In the UK, the main factors influencing access to digital technologies are location, age, ability and socioeconomic status. In particular, older people and those in lower socioeconomic groups are less likely to have adequate access. Unfortunately, the factors driving digital exclusion exacerbate the disadvantages already faced in left-behind areas and by particular groups in society, further widening social inequalities.

Telecommunications companies are in a unique position to reduce the burden of digital exclusion on already marginalised groups and improve access to digital technologies for all members of British society. For example, through partnerships with third sector organisations, telecommunications companies can enable and encourage customers to donate their unused mobile data to those faced with digital exclusion.

In other countries, these companies are doing just that. In Australia, telecommunications company Optus has been facilitating data donations through its ‘Donate Your Data‘ programme since 2019. Optus partners with community organisations such as The Smith Family, KARI Foundation and Mission Australia to provide internet access to those who need it most. This programme helps recipients study, work, search and apply for jobs, and connects them with friends, family and vital services in times of crisis.

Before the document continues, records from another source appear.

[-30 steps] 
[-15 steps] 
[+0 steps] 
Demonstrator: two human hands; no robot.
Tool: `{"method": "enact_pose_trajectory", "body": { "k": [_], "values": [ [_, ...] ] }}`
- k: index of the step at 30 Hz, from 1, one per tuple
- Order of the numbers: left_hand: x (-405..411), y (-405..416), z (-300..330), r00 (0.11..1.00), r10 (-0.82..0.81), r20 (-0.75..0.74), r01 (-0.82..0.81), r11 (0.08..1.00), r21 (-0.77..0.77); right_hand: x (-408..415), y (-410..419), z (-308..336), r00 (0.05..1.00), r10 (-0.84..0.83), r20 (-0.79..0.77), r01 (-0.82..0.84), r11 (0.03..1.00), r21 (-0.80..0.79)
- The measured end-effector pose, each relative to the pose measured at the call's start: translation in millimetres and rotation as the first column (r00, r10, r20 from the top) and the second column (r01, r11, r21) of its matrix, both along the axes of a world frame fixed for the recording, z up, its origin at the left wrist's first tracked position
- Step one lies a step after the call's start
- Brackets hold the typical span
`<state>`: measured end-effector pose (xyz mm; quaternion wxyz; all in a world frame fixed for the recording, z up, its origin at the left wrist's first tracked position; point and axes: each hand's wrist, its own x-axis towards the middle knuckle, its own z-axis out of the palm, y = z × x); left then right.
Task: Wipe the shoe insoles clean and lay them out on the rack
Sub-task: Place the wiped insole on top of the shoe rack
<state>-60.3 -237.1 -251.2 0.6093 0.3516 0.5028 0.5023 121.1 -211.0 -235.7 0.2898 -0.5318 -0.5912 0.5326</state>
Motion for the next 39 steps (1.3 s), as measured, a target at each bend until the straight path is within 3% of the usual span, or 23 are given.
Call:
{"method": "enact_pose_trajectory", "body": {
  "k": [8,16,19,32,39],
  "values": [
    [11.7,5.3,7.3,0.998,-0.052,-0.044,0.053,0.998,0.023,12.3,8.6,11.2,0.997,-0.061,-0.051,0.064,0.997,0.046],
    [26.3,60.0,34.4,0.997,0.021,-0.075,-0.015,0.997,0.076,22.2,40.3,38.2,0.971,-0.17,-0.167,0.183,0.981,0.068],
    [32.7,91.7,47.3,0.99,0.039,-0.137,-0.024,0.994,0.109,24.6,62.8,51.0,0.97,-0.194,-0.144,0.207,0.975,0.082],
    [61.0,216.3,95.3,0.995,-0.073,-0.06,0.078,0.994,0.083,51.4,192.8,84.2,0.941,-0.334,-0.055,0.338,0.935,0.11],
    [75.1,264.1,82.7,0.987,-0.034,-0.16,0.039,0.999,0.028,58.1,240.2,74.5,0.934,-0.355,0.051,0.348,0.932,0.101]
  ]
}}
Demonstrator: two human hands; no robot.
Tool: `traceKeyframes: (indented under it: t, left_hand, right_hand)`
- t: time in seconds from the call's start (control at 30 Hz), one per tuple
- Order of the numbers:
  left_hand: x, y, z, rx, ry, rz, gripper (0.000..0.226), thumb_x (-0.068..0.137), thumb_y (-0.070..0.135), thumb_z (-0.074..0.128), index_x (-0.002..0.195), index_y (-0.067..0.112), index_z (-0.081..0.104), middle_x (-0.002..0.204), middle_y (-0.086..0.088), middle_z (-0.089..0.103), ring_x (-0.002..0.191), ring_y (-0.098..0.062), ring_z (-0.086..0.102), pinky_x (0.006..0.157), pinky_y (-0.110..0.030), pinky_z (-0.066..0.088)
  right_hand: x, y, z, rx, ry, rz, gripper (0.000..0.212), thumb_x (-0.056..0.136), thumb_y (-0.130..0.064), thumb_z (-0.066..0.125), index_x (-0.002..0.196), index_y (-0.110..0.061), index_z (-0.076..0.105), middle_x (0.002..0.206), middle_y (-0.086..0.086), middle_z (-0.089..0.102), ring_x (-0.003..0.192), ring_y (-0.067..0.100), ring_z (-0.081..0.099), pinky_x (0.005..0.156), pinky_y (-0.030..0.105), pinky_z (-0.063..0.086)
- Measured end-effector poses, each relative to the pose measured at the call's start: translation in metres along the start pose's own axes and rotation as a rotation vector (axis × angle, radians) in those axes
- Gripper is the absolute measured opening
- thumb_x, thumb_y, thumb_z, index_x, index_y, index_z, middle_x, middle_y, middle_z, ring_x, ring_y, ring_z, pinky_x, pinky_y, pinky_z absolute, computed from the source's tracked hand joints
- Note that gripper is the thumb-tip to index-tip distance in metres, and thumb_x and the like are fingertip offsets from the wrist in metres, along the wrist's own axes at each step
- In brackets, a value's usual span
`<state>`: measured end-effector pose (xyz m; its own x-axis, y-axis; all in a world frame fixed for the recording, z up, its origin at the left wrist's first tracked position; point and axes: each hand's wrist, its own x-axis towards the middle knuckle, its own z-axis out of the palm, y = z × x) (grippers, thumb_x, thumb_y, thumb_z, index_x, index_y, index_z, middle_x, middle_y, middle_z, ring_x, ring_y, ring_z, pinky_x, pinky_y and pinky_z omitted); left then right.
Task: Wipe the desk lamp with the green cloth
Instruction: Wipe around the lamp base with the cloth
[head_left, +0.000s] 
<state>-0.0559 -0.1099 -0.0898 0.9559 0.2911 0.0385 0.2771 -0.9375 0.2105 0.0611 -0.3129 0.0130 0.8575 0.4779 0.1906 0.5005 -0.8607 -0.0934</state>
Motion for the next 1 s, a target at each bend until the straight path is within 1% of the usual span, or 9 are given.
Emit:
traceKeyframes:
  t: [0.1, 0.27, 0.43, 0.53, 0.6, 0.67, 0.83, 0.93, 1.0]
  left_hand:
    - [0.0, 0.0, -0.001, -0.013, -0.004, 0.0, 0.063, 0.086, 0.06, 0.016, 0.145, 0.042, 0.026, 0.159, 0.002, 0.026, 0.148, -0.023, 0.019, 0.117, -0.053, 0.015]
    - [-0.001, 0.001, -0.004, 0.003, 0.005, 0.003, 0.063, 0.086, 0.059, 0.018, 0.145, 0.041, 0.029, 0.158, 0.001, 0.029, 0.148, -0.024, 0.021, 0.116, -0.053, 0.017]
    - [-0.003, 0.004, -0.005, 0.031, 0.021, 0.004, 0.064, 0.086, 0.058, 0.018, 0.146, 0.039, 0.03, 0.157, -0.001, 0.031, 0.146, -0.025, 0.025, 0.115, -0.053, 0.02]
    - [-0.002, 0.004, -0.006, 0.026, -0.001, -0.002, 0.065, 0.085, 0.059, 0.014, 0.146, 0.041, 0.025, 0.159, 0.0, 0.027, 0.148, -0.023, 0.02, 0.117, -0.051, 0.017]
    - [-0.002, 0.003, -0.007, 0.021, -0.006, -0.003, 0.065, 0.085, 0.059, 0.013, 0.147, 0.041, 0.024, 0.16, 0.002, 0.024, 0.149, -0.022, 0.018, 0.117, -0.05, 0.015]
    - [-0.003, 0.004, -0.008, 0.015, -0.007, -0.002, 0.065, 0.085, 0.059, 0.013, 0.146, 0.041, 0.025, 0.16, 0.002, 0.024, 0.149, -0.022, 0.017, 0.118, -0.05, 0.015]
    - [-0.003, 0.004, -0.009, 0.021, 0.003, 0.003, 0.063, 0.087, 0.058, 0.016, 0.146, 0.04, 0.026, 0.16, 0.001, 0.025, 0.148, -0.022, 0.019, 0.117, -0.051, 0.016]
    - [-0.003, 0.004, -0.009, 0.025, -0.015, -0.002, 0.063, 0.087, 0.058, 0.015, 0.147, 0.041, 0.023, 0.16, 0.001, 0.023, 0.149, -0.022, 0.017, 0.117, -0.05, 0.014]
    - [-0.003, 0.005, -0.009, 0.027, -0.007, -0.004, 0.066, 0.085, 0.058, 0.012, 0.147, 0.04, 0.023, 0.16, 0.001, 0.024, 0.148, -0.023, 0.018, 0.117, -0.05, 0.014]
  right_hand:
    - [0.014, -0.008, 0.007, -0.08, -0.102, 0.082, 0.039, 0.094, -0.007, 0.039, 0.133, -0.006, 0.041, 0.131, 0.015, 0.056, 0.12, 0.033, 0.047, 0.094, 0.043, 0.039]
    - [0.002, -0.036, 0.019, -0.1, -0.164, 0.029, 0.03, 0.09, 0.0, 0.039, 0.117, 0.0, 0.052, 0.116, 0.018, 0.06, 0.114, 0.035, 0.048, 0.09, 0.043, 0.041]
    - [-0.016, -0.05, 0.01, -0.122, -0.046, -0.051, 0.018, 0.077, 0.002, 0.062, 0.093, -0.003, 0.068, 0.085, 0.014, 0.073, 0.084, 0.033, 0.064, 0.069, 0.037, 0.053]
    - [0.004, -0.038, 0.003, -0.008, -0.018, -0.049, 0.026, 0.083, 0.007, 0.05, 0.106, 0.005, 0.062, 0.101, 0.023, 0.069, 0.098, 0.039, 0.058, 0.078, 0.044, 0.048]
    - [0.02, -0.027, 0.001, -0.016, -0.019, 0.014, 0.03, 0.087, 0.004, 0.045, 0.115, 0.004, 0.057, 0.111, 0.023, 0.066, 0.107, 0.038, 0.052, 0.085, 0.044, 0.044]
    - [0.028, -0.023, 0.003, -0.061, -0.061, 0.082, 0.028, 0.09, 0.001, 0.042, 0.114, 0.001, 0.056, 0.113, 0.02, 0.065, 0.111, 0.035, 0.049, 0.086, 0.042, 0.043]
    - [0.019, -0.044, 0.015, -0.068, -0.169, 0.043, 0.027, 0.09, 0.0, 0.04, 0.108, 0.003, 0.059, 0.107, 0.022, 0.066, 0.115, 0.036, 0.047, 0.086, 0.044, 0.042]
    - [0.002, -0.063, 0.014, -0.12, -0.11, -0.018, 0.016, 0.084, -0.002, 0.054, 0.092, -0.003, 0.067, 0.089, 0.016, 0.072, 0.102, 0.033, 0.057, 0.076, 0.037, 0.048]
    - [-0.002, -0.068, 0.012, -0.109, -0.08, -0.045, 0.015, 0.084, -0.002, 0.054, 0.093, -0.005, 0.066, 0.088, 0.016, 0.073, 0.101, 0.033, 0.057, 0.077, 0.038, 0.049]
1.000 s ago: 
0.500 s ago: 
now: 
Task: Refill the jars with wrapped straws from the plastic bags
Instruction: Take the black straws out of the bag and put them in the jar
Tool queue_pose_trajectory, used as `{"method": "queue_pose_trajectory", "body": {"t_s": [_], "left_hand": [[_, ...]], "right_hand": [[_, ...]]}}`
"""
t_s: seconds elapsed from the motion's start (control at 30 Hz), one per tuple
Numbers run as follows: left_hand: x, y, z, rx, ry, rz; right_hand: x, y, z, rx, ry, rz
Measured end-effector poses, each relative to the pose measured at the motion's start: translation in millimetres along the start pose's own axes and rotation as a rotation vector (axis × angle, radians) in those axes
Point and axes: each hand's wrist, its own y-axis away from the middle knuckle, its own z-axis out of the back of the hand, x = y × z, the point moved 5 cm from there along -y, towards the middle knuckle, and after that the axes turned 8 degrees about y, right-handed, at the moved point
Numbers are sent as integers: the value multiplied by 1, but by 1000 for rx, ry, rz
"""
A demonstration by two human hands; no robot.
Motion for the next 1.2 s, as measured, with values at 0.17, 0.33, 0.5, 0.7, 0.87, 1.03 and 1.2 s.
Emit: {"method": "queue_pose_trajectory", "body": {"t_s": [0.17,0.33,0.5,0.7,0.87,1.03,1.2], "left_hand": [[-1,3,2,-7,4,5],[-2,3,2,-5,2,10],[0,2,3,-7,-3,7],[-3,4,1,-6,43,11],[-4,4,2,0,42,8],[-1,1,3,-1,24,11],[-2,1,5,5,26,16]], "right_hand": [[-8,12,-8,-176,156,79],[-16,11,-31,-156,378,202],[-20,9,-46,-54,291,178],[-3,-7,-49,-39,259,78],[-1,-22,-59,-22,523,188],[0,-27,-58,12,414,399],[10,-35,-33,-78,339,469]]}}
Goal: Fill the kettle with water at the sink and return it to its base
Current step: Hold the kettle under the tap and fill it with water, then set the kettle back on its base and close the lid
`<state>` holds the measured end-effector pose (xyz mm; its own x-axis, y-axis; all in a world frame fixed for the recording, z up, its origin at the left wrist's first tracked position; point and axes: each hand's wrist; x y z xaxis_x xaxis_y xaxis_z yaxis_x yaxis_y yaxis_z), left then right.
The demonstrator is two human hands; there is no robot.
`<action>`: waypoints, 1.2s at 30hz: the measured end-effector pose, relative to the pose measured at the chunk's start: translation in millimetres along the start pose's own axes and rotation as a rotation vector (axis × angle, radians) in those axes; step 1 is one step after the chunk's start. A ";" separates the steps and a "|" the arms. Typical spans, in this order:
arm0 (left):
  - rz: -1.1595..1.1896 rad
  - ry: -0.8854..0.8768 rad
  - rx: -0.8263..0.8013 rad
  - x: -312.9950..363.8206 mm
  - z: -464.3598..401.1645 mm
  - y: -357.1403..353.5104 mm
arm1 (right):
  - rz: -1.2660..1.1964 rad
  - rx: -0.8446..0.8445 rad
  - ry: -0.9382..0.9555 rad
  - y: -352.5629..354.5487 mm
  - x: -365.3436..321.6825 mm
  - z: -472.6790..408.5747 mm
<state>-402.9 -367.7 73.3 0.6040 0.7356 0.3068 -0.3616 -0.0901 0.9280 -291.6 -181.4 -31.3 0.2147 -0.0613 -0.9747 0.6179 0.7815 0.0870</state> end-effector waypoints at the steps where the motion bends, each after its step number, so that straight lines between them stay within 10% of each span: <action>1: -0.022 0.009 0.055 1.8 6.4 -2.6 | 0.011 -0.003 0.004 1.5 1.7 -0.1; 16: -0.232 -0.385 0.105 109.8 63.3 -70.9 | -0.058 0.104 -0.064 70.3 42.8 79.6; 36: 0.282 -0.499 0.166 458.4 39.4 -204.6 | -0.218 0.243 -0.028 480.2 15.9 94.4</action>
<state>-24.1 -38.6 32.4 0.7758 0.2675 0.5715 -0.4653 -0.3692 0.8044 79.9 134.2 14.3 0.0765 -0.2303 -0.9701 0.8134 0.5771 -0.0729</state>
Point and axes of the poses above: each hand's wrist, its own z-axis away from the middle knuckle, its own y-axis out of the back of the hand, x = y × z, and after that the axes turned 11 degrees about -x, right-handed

A UK programme similar to Optus’ would be a huge step in the right direction, but it is only a short-term, stop-gap solution. The Government also needs to step up and provide more sustainable alternatives and reliable access to digital technologies for marginalised groups. They cannot be left solely reliant on telecommunications companies and the generosity of those lucky enough to afford their own data plans and internet services.

Furthermore, the Government needs to work with third sector organisations and community partners to ensure that people are getting the most out of digital technologies, beyond just the opportunity to access them. Many people are still digitally excluded, lacking the digital skills essential to use the internet effectively and safely. Without these skills, access to many services is restricted, and internet users are left vulnerable to online harms such as scams and misinformation.

Even among those with internet access, 5% are not confident in using the internet, with higher levels among digitally disadvantaged groups, including 9% of people over 64 years of age and 10% of those in lower socioeconomic households. An estimated nine million people in the UK cannot access the internet or digital devices independently.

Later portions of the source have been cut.